長い黒髪を後ろで一つに束ね、腰には長剣を携えている。

凛とした佇まいで、明らかにただの使用人ではない雰囲気を漂わせている。

年の頃は二十代後半だろうか。鋭い眼光が、部屋の中を一瞥した。


「お呼びでしょうか、アルギリド様。」


女性は低く落ち着いた声で言った。


「うむ、エシュ。」


アルギリドは女性――エシュに頷きかけると、シュオの方を示した。


「シュオのことだが…どうやら記憶に混乱が見られるようだ。すまないが、今日も学院まで送り届けてはくれぬか。道中、何か変わったことがあれば、すぐに知らせてほしい」

「…承知いたしました。」


エシュと呼ばれた女戦士は、シュオを一瞥した。その視線には、わずかな疑念と、観察するような鋭さが含まれていたが、特に何も言わず、深く一礼した。


「シュオ様、参りましょう。」


エシュに促され、シュオは席を立った。

家族からの心配そうな視線を背中に感じながら、部屋を出る。

途中、アーニャが慌てて駆け寄り、革製のカバンをシュオに手渡した。

中には教科書らしきものが入っているのだろう。

エシュに連れられて屋敷の玄関ホールへと向かう。

重厚な扉の前で、エシュが静かにその扉を開けた。


「―――」


扉の外に広がっていた光景に、シュオは思わず息を呑んだ。

そこは、活気に満ちた街だった。

石畳の道を行き交う、様々な服装の人々。楽しそうな笑い声や、呼び込みの声が賑やかに響き渡る。

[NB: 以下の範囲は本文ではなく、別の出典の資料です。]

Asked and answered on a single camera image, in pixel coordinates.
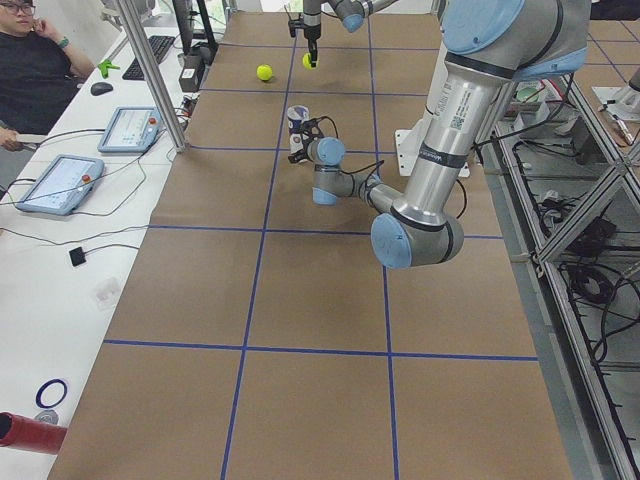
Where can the small black square device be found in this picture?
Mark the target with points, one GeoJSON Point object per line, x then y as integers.
{"type": "Point", "coordinates": [77, 256]}

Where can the black computer mouse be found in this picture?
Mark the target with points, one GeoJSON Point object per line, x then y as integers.
{"type": "Point", "coordinates": [100, 88]}

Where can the seated person black shirt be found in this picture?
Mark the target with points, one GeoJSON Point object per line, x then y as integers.
{"type": "Point", "coordinates": [40, 73]}

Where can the yellow Wilson tennis ball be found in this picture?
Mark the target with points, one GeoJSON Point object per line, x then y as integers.
{"type": "Point", "coordinates": [307, 61]}

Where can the aluminium frame post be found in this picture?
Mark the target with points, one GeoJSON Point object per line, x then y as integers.
{"type": "Point", "coordinates": [143, 52]}

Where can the yellow tennis ball far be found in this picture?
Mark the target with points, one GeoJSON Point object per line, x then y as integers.
{"type": "Point", "coordinates": [264, 72]}

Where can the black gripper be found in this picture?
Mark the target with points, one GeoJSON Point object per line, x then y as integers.
{"type": "Point", "coordinates": [300, 149]}
{"type": "Point", "coordinates": [311, 31]}

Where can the white blue tennis ball can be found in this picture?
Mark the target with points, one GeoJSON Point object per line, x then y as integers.
{"type": "Point", "coordinates": [296, 115]}

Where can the lower teach pendant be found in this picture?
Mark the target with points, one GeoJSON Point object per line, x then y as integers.
{"type": "Point", "coordinates": [63, 186]}

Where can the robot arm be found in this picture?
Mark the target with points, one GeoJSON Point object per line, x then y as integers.
{"type": "Point", "coordinates": [351, 14]}
{"type": "Point", "coordinates": [488, 44]}

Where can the green plastic part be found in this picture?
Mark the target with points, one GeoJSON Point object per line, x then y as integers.
{"type": "Point", "coordinates": [105, 66]}

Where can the teach pendant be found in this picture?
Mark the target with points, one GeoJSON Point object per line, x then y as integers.
{"type": "Point", "coordinates": [63, 186]}
{"type": "Point", "coordinates": [132, 129]}

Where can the red bottle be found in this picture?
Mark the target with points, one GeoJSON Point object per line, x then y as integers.
{"type": "Point", "coordinates": [22, 433]}

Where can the upper teach pendant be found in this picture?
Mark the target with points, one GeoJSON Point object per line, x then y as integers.
{"type": "Point", "coordinates": [132, 129]}

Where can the brown paper table cover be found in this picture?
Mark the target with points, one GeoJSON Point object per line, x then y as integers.
{"type": "Point", "coordinates": [257, 336]}

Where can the black box with label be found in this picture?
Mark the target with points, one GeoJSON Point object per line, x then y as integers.
{"type": "Point", "coordinates": [193, 69]}

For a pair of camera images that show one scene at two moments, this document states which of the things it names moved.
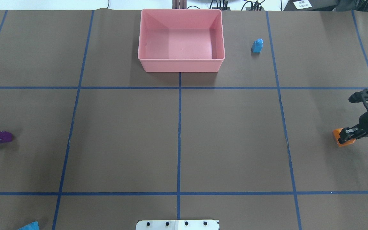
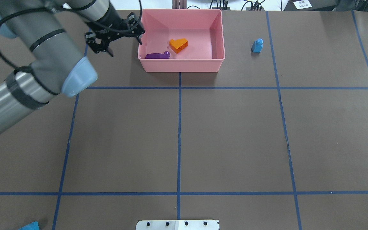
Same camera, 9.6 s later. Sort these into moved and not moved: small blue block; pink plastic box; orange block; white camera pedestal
Moved: orange block
Not moved: white camera pedestal; pink plastic box; small blue block
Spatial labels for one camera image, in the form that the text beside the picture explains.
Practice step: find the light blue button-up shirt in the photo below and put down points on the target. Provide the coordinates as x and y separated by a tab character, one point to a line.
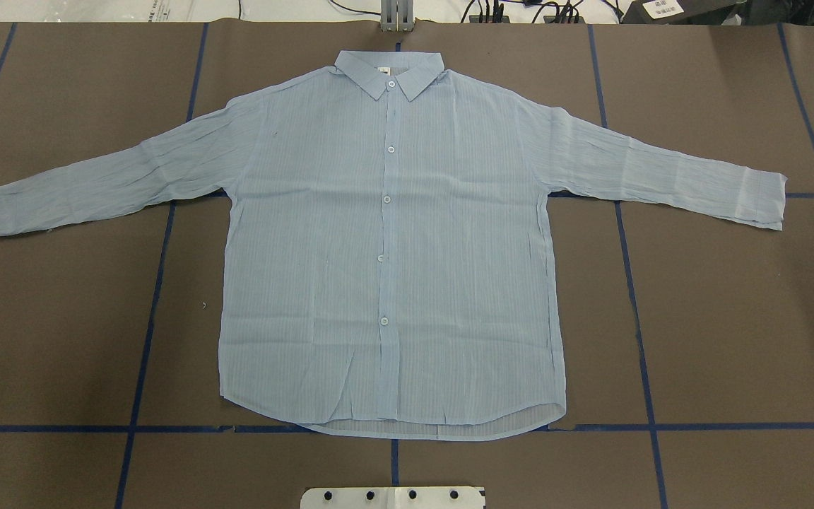
389	268

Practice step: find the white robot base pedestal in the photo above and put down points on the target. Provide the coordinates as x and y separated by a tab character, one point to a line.
395	497

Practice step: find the black device with label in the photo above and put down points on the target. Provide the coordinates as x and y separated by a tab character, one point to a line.
705	12

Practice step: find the grey aluminium frame post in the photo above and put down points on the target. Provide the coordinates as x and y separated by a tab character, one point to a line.
397	16

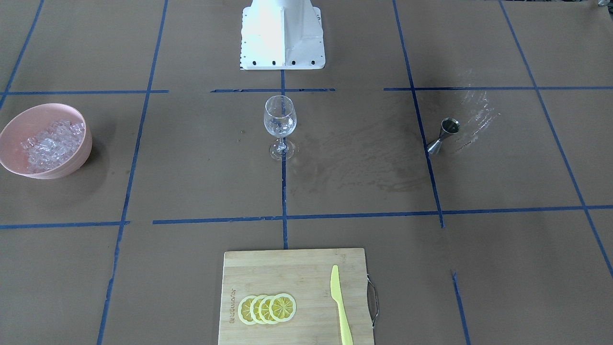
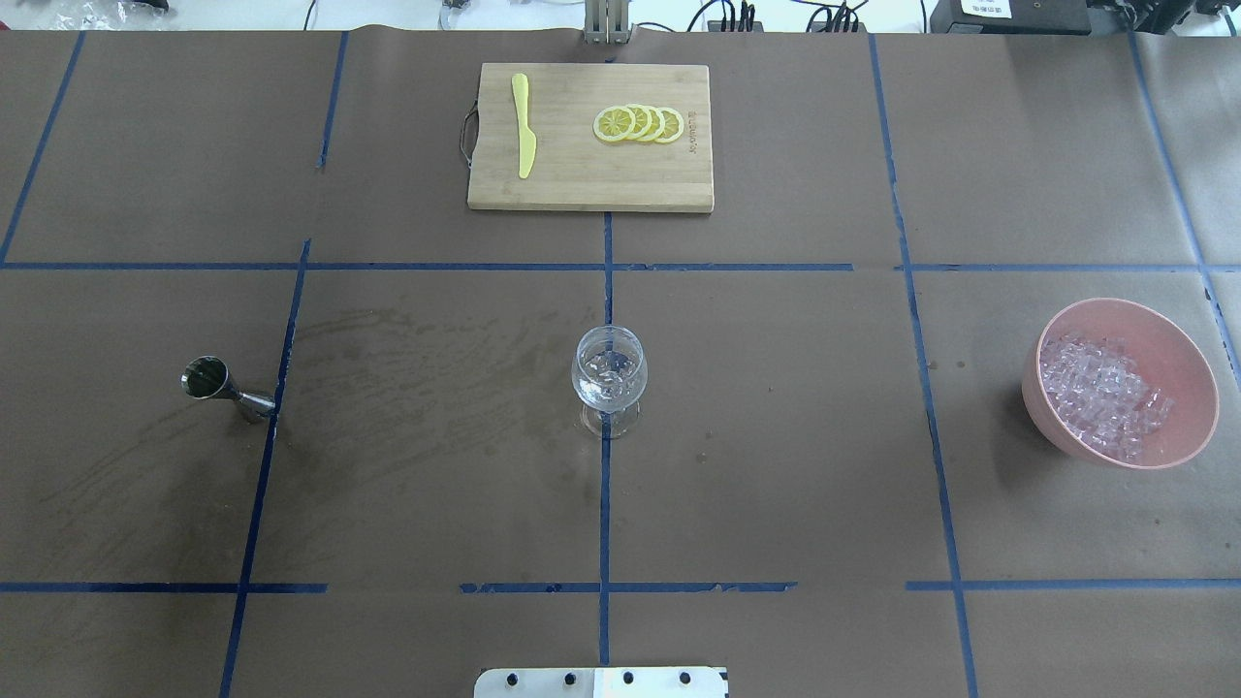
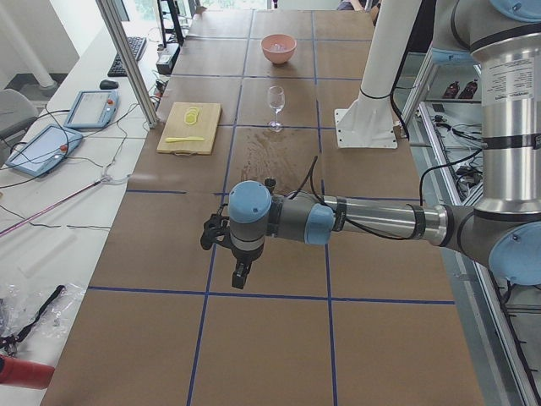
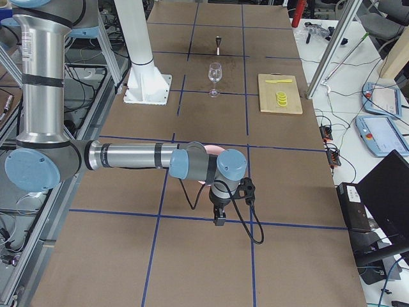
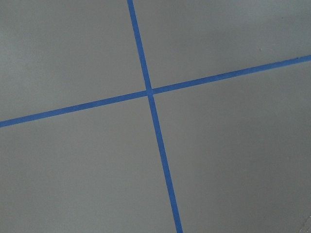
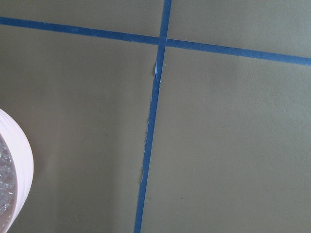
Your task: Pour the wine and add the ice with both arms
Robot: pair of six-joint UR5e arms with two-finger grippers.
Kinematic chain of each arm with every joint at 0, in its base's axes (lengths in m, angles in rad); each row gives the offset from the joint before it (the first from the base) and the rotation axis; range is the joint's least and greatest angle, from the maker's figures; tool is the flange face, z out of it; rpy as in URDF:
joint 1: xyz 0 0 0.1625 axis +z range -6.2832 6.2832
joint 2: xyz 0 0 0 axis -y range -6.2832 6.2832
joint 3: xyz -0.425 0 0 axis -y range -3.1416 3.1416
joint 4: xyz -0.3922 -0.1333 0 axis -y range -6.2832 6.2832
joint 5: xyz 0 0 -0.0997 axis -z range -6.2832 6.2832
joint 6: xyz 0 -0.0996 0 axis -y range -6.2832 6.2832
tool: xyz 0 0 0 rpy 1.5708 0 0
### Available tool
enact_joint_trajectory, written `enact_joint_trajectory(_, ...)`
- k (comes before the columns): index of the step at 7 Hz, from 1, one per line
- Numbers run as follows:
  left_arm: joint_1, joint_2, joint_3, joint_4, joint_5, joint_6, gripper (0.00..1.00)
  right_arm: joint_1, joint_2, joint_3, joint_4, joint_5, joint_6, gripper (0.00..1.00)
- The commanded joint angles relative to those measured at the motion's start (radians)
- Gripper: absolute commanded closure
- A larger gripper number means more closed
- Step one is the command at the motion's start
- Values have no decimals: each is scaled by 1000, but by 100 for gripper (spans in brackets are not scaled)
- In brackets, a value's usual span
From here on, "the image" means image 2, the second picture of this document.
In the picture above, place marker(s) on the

道の両脇には様々な店が軒を連ね、色とりどりの商品が並べられている。空は青く澄み渡り、空気は清々しい。

それはシュオが知る第三世界の戦火に明け暮れた竜人族の街とは、あまりにもかけ離れた、平和で豊かな光景だった。

人々は恐怖に怯えることなく、日々の営みを謳歌している。


(…これが、第四世界…人間の世界か…)


シュオの口元が、無意識のうちにわずかに緩んだ。

理由は分からないが、この平和な光景は、彼の心の奥底にある何かを、少しだけ和ませるような気がした。


「シュオ様、参ります。」


エシュの冷静な声に促され、シュオは屋敷の外へと足を踏み出した。

エシュの後ろにつきながら、賑やかな大通りを歩いていく。

すれ違う人々は、シュオの姿に特に注意を払う様子はない。

この「シュオ・セーレン」は、この街の日常に溶け込んでいる存在なのだろう。


しばらく歩くと、前方に巨大な建造物が見えてきた。

天高く聳え立ついくつもの塔、広大な敷地を囲む高い塀。

その壮麗な建物に向かって、シュオと同じような制服を着た少年少女たちが、続々と吸い込まれていく。


「あれが、サディエル王術学院でございます。」


エシュが前方を指さしながら言った。

そこがシュオがこれから通うことになる場所。

記憶を失った(とされている)落ちこぼれの貴族の子息として、彼はこの未知の世界で、新たな生活を始めなければならないのだ。

シュオは巨大な学院の校門を見上げながら、小さく息をついた。